Karen put a hand on my arm. I nodded, and we walked out of the shed into the darkness of the yard. The house squatted before us, light blazing from the windows. The bareness of the kitchen was like a particularly depressing movie. Bare bulb, no furnishings, old paint. I half expected a film student in a black turtleneck to come out with a handheld camera and tell us to start improvising dialogue. Chogyi Jake followed us, and the shed door closed behind him.

“I’ll stay with them,” Chogyi Jake said. “You should go back to the hotel. There’s no food here. No beds.”

“We could sleep on the floor,” Karen said.

“It wouldn’t help,” he said.

“Ex can do this,” I said. “He’s done worse before. And he’s really good.”

Chogyi Jake didn’t answer one way or the other. I could have stood some reassurance. In the shed, something popped and I heard Ex’s voice in a rising chant. Aubrey screamed. I wanted to go in. I wanted to stop it or help or something. Anything.

“This will take hours,” Chogyi Jake said. “Go. Rest. Only… be careful.”

“It’s going to be all right,” I said. I didn’t sound convincing, even to myself.

I crawled back into the car and aimed us south again, for the French Quarter. Karen, in the passenger’s seat, had grown quiet. I went through my leather pack with one hand while I drove, found a Pink Martini mix disk I’d burned, and popped it in the CD player. Their soft, eerie version of “Que Sera Sera” started up. What will be, will be, I thought, whether I like it or not. I skipped ahead to “Cante E Dance.”

When Karen sighed, I knew it was a preface. I expected her to apologize. This was her fault, she’d led us into danger, and so on. It was what I’d have been saying in her place, and I had my response all planned out. We were big boys and girls, we knew the risks, and we’d come of our own free will. All the things I’d have wanted to hear.

She surprised me.

“They care about you,” she said. “Those three. You call them your staff, but they care about you.”

“Yeah,” I said. “I mean. Sure. I guess so.”

“Must be nice,” she said, and that was all.

EIGHT

The hotel room was soaked in class and a little light starch. Crisp, white linen on the bed, a glass French press to make my morning coffee, a gold foil fleur-de-lis chocolate on the pillow. The building was old enough that I could open the window and look out on the street. A couple dozen people walked and shouted and laughed. There was music playing, but I couldn’t tell where it was coming from. It was barely midnight in New Orleans. In Athens, I would have been finishing breakfast. In London, I would still have been asleep.

And so would Aubrey.

I had offered to drop Karen at her place or to have her stay there with us, but she’d turned me down. I wasn’t sure whether I was sorry or relieved that she wasn’t there. I stepped away from the window and turned on the television. I turned off the television and booted up my laptop. I left the laptop on standby and pulled my backpack onto the bed. Sitting cross-legged, I took out the wide manila envelope I’d been carrying since Denver. I drew out the note.

Jayne:

I suppose it’s a failure of nerve leaving like this. I hope you can forgive me. I’ve struggled with this more than you know.
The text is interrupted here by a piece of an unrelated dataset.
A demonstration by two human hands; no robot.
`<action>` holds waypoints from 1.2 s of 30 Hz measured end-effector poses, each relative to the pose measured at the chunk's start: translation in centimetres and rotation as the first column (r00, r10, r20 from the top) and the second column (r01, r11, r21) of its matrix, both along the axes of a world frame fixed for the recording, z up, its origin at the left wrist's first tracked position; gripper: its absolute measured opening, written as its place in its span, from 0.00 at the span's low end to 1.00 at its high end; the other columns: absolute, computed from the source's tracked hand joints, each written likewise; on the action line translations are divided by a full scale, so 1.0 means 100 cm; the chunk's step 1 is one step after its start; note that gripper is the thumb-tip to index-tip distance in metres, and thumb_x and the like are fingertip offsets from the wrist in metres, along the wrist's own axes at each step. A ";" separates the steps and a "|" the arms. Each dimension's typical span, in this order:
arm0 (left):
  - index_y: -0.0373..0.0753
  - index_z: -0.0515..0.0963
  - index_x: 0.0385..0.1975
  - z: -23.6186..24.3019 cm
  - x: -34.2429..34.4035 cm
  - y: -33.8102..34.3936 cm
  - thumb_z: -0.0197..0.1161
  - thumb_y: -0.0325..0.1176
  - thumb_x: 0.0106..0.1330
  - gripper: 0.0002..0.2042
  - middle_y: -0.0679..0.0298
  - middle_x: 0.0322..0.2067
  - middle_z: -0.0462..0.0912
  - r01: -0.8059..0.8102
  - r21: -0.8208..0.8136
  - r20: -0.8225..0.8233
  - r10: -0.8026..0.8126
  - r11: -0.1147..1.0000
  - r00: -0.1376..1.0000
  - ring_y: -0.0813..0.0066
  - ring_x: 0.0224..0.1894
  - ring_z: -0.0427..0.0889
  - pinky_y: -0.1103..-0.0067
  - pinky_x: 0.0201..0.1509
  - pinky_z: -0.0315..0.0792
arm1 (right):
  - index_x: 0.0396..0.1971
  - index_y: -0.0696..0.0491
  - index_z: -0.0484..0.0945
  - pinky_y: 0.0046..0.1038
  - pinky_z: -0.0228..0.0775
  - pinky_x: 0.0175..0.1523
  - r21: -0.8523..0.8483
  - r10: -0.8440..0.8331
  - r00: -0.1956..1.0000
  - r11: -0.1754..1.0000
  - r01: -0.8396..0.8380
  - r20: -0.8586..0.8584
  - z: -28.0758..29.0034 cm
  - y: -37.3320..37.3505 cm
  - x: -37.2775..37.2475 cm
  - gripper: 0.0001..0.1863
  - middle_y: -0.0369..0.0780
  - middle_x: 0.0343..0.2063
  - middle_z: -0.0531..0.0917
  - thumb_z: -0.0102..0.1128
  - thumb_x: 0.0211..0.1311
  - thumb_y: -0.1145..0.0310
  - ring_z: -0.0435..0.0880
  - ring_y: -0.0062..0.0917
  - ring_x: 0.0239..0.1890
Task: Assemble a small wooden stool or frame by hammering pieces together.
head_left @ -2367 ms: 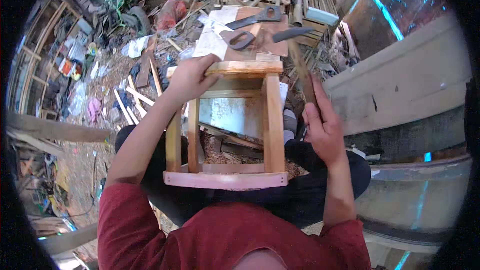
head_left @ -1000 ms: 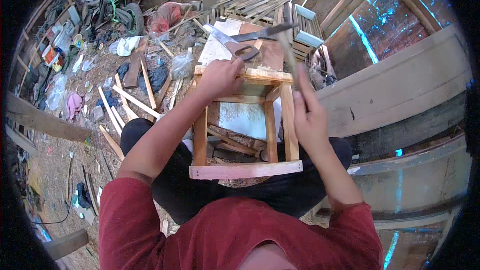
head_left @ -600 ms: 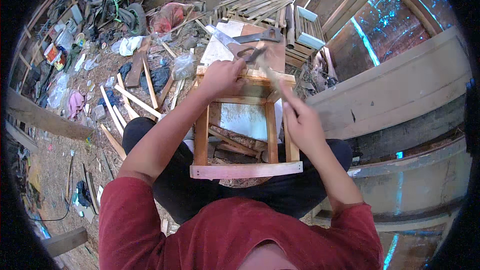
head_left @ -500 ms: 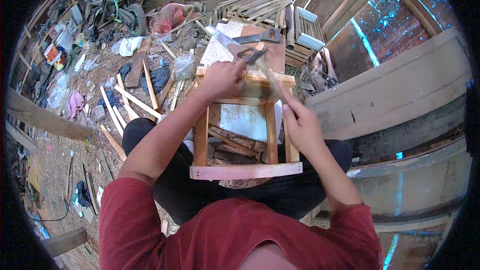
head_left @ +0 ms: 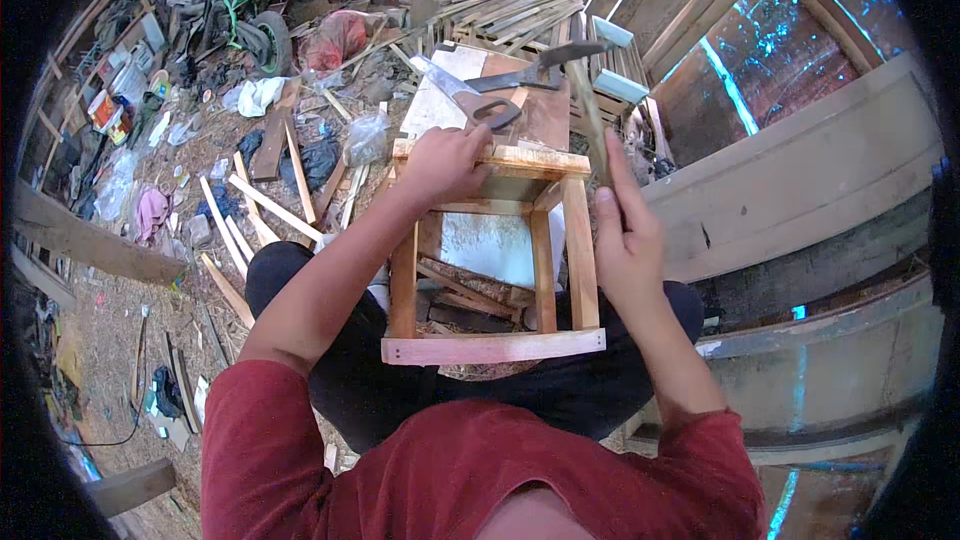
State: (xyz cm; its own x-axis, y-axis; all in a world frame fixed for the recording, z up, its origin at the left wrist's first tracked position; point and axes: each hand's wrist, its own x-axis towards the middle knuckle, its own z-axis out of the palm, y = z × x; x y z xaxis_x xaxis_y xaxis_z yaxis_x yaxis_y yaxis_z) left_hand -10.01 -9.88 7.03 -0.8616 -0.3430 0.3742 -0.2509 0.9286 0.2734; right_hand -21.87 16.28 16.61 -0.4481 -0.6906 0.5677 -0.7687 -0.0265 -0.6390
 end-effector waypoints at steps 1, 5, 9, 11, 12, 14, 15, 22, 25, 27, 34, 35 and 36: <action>0.40 0.74 0.51 0.001 0.001 0.001 0.69 0.47 0.66 0.22 0.53 0.36 0.88 -0.013 -0.005 0.007 0.013 1.000 1.000 0.47 0.42 0.88 0.55 0.48 0.77 | 0.76 0.37 0.72 0.39 0.81 0.56 -0.108 0.015 0.997 0.994 -0.023 -0.078 -0.002 -0.001 -0.001 0.29 0.56 0.57 0.86 0.55 0.78 0.70 0.90 0.52 0.48; 0.42 0.75 0.50 0.003 0.003 0.004 0.71 0.42 0.64 0.20 0.55 0.38 0.89 -0.011 0.009 -0.025 0.011 1.000 1.000 0.50 0.43 0.89 0.57 0.48 0.77 | 0.77 0.46 0.71 0.35 0.79 0.60 0.553 0.036 0.994 0.828 -0.087 0.103 -0.003 -0.001 -0.003 0.29 0.56 0.59 0.85 0.54 0.78 0.72 0.91 0.39 0.56; 0.42 0.74 0.51 0.004 0.004 0.003 0.71 0.42 0.64 0.20 0.55 0.38 0.89 -0.006 0.003 0.010 0.006 1.000 1.000 0.50 0.44 0.88 0.57 0.48 0.77 | 0.76 0.44 0.71 0.34 0.78 0.60 0.108 0.092 0.994 0.989 -0.097 0.052 0.003 -0.001 -0.005 0.28 0.56 0.59 0.85 0.53 0.79 0.72 0.90 0.44 0.57; 0.42 0.74 0.51 0.004 0.004 0.001 0.71 0.42 0.65 0.20 0.56 0.39 0.89 0.010 0.009 -0.014 -0.009 1.000 1.000 0.50 0.44 0.88 0.57 0.48 0.77 | 0.76 0.44 0.71 0.34 0.78 0.60 -0.001 0.081 0.996 0.997 -0.081 0.024 0.007 0.001 -0.003 0.28 0.56 0.59 0.85 0.53 0.79 0.71 0.90 0.43 0.57; 0.42 0.74 0.51 0.004 0.004 0.001 0.71 0.42 0.65 0.20 0.56 0.39 0.89 0.009 0.001 -0.006 -0.009 1.000 1.000 0.50 0.44 0.88 0.57 0.48 0.77 | 0.77 0.45 0.70 0.33 0.78 0.61 0.185 0.094 0.994 0.977 -0.103 0.056 0.008 0.004 -0.001 0.28 0.55 0.61 0.84 0.53 0.79 0.72 0.89 0.40 0.60; 0.42 0.74 0.50 0.004 0.006 0.000 0.71 0.42 0.65 0.20 0.56 0.39 0.88 0.031 -0.001 -0.043 -0.031 1.000 0.999 0.49 0.44 0.88 0.57 0.48 0.77 | 0.77 0.47 0.70 0.33 0.77 0.63 0.367 0.102 0.991 0.921 -0.128 0.090 0.010 0.005 0.000 0.28 0.54 0.64 0.83 0.52 0.80 0.72 0.88 0.37 0.63; 0.42 0.74 0.50 0.004 0.006 0.000 0.71 0.42 0.65 0.20 0.56 0.39 0.88 0.044 -0.011 -0.060 -0.045 0.999 0.997 0.49 0.44 0.88 0.57 0.48 0.77 | 0.77 0.47 0.70 0.33 0.76 0.63 0.423 0.104 0.989 0.896 -0.137 0.102 0.010 0.004 0.001 0.28 0.53 0.64 0.83 0.51 0.80 0.73 0.87 0.37 0.63; 0.41 0.71 0.62 0.005 0.006 -0.001 0.69 0.41 0.68 0.26 0.53 0.42 0.88 0.036 0.039 0.062 -0.038 0.999 0.997 0.46 0.48 0.86 0.55 0.52 0.76 | 0.78 0.41 0.69 0.37 0.78 0.62 0.241 0.078 0.997 0.967 -0.081 0.023 0.011 0.000 0.001 0.30 0.52 0.63 0.83 0.52 0.80 0.72 0.87 0.46 0.60; 0.42 0.72 0.56 0.005 0.007 0.002 0.70 0.42 0.67 0.22 0.55 0.39 0.87 0.031 0.024 0.005 -0.031 0.999 0.999 0.48 0.45 0.87 0.56 0.50 0.76 | 0.79 0.46 0.67 0.36 0.75 0.66 0.525 0.069 0.994 0.845 -0.105 0.086 0.019 0.004 0.002 0.30 0.52 0.68 0.80 0.50 0.80 0.75 0.85 0.42 0.66; 0.42 0.73 0.50 0.006 0.007 0.003 0.71 0.42 0.65 0.19 0.56 0.36 0.87 0.030 0.008 -0.052 -0.029 1.000 0.998 0.49 0.42 0.87 0.57 0.48 0.76 | 0.79 0.48 0.66 0.35 0.74 0.68 0.585 0.054 0.990 0.802 -0.120 0.129 0.025 0.002 0.000 0.30 0.51 0.70 0.79 0.49 0.80 0.76 0.83 0.39 0.68; 0.42 0.73 0.53 0.012 0.006 0.002 0.70 0.42 0.66 0.21 0.52 0.38 0.87 0.010 0.080 0.034 -0.013 0.997 0.999 0.46 0.45 0.87 0.54 0.51 0.77 | 0.78 0.45 0.70 0.32 0.77 0.61 0.271 0.095 0.992 0.956 -0.113 0.080 0.018 0.000 0.002 0.30 0.53 0.59 0.85 0.52 0.79 0.76 0.90 0.37 0.55; 0.41 0.74 0.53 0.012 0.006 0.002 0.70 0.43 0.66 0.21 0.52 0.38 0.87 0.000 0.090 0.043 -0.003 0.996 0.999 0.45 0.44 0.87 0.54 0.50 0.77 | 0.78 0.43 0.70 0.33 0.80 0.56 0.276 0.100 0.993 0.954 -0.116 0.070 0.015 0.002 0.002 0.30 0.55 0.54 0.88 0.54 0.78 0.76 0.92 0.36 0.47; 0.41 0.74 0.53 0.012 0.005 0.002 0.70 0.43 0.66 0.21 0.52 0.38 0.87 0.006 0.090 0.041 -0.010 0.996 0.999 0.45 0.44 0.87 0.54 0.50 0.77 | 0.78 0.42 0.70 0.33 0.80 0.52 0.356 0.085 0.993 0.928 -0.110 0.085 0.011 0.002 0.002 0.31 0.55 0.49 0.88 0.55 0.78 0.75 0.91 0.35 0.41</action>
State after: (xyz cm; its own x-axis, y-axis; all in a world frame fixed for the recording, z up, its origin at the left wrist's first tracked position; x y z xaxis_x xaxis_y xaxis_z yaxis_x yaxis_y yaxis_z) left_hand -9.47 -9.67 8.23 -0.8786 -0.3666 0.3062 -0.2562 0.9027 0.3457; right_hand -21.64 16.50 17.73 -0.3967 -0.8849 0.2443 -0.7291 0.1420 -0.6695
I had dreamed of the day when I could come back to the life I left behind. Now that the obstacles that held me apart from Aubrey and Denver are gone, I find that there are more reasons to stay away than I had realized.

I care for Aubrey very deeply, but as I look back at the manner in which he and I fell away from each other, I can’t in all honesty say I’m sure it would be different now. I know that if I stayed, if I saw him, I would be tempted to try. The rational part of my mind says that would be a mistake. And so I’m taking the coward’s way out.

Tell him that I wish him well. Tell him that I blame him for nothing, and that I forgive him as I hope he will forgive me.

Take care of yourself.

Kim hadn’t signed the note, but she had signed the divorce papers that went with it. She’d left them in my care, to do with as I saw fit. At first it had seemed like a gesture of trust and intimacy, and for weeks I’d put off telling Aubrey about them because I needed to decide what I thought and felt and wanted. Then after that, I hadn’t told him because I would have had to explain why I hadn’t told him earlier. Now, a thick Gulf breeze stirring the sheer curtains, my laptop fan whirring quietly to itself, the Vieux Carre outside leading its subversive, rich, wild tourist honey trap, her decision seemed monstrous. Why was this my business? Why did I have to be the one to decide whether Aubrey and Kim could learn to love each other again? It wasn’t fair to pull me in this way. It wasn’t right.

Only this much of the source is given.